Of all the lines below, output only those starting at the one with "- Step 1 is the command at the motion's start" and ending at the one with "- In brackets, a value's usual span", both ends included, exactly as written.

◆ **Material to process**
###
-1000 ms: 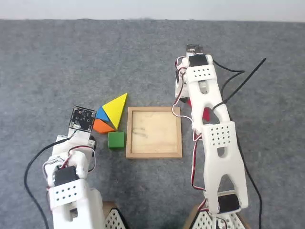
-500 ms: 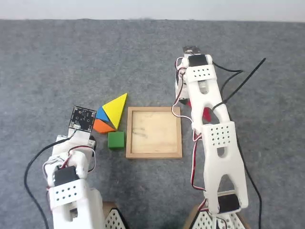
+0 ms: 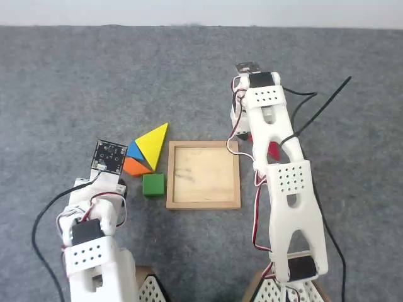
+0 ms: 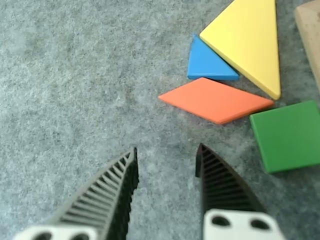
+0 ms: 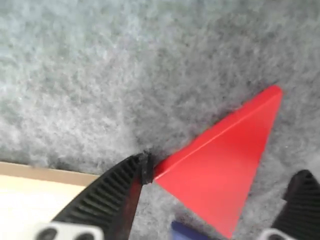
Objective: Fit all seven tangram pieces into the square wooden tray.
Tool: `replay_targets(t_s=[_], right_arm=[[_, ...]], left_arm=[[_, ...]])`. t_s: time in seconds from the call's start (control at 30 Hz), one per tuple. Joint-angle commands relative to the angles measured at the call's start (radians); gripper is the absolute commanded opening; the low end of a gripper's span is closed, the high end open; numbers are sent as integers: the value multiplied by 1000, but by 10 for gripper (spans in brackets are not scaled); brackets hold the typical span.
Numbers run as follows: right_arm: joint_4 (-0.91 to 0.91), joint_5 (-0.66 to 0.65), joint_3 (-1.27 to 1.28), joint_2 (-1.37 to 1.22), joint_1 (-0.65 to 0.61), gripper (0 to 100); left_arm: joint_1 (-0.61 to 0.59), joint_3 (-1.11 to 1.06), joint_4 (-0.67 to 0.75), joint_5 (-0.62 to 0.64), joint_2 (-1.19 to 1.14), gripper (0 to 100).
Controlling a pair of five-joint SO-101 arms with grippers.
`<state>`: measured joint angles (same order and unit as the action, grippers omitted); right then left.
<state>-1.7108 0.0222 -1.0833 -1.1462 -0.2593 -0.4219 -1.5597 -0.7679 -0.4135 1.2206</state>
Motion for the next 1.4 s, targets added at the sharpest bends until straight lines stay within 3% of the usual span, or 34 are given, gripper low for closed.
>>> replay_targets(t_s=[0.0,0.37,0.6,1.37], right_arm=[[-35,-51,-3,-1,-28,321],[-36,-58,-3,-1,-27,312],[-38,-103,-3,-1,-25,244],[-84,-149,-124,48,12,240]], left_arm=[[8,2,21,-9,23,181],[8,2,21,-9,23,181],[8,2,21,-9,23,181],[8,1,21,-11,23,181]])
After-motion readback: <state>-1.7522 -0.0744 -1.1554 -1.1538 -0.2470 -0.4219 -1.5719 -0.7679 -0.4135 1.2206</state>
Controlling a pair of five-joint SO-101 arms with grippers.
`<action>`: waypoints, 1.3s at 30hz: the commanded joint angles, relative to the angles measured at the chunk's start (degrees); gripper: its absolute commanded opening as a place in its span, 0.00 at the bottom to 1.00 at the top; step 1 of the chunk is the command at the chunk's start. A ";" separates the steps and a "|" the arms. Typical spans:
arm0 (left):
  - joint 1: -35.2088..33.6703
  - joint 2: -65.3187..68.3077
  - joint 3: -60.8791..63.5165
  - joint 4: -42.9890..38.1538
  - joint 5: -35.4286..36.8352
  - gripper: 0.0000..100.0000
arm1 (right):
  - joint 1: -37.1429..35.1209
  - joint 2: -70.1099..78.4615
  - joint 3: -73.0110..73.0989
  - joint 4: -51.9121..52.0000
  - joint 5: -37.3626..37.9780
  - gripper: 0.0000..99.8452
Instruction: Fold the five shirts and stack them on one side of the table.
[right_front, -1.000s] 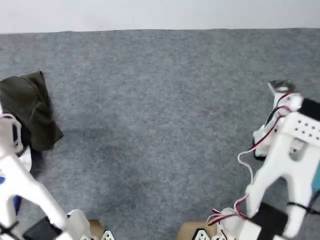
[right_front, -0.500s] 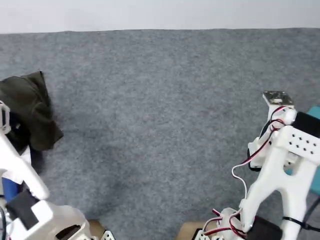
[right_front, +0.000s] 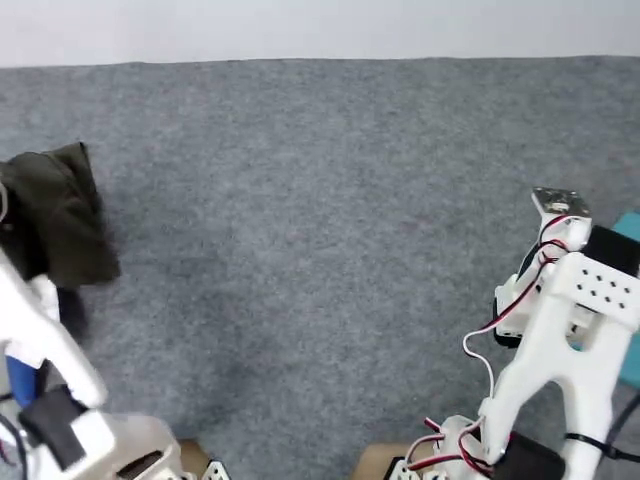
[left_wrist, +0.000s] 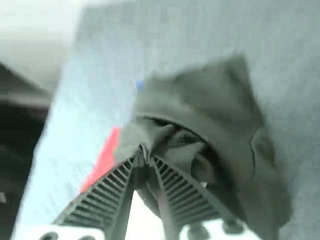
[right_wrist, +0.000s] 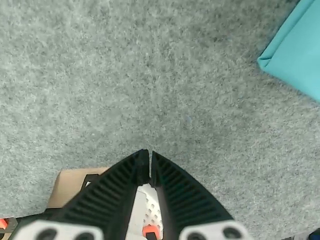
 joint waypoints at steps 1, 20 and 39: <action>7.38 -11.08 -3.74 0.88 -0.35 0.00 | -0.48 -2.07 -0.35 2.51 -0.44 0.01; 56.35 -22.68 -0.40 1.32 12.48 0.01 | -0.66 -2.07 -0.35 2.59 -0.35 0.01; 24.88 -4.75 33.27 -10.02 2.81 0.04 | -26.07 -1.36 -0.70 1.36 -0.26 0.01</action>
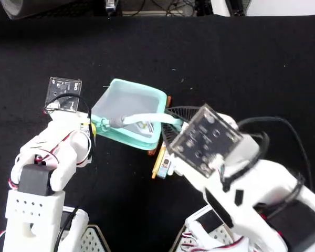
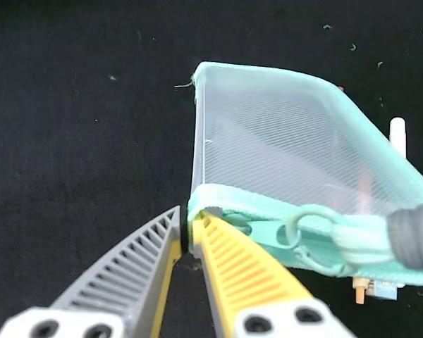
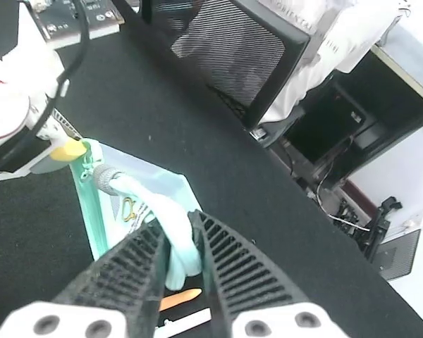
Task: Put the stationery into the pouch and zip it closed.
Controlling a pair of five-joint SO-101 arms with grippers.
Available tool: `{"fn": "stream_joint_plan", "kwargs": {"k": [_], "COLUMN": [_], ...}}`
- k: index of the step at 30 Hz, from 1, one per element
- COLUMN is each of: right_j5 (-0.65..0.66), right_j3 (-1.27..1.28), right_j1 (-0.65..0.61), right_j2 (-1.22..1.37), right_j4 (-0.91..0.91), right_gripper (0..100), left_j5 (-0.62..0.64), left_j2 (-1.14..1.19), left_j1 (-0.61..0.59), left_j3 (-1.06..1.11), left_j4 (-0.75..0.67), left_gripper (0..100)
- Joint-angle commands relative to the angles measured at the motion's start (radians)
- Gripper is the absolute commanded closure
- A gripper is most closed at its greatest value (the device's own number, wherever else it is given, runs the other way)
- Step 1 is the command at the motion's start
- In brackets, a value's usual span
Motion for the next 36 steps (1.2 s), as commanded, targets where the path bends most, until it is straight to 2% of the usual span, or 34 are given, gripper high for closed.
{"fn": "stream_joint_plan", "kwargs": {"k": [1,5,8,14,20,28,36], "right_j5": [0.002,0.006,0.006,0.006,0.006,0.048,0.041], "right_j3": [-0.033,-0.033,-0.033,-0.033,-0.035,-0.035,-0.035], "right_j1": [0.068,0.184,0.224,0.229,0.236,0.493,0.594], "right_j2": [-0.025,-0.033,-0.033,-0.033,-0.033,-0.033,-0.033], "right_j4": [0.012,0.014,0.02,0.103,0.11,0.072,0.038], "right_gripper": [98.7,98.7,98.7,98.7,98.7,98.7,98.7], "left_j5": [-0.005,0.057,0.095,0.097,0.146,0.198,0.229], "left_j2": [-0.005,-0.048,-0.112,-0.176,-0.178,-0.178,-0.176], "left_j1": [-0.012,-0.013,-0.005,-0.013,-0.015,-0.015,-0.015], "left_j3": [-0.013,-0.082,-0.148,-0.219,-0.219,-0.245,-0.318], "left_j4": [0.02,0.084,0.126,0.192,0.224,0.222,0.222], "left_gripper": [97,97,97,97,97,97,97]}}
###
◆ **Exercise response**
- Step 1 is the command at the motion's start
- In brackets, a value's usual span

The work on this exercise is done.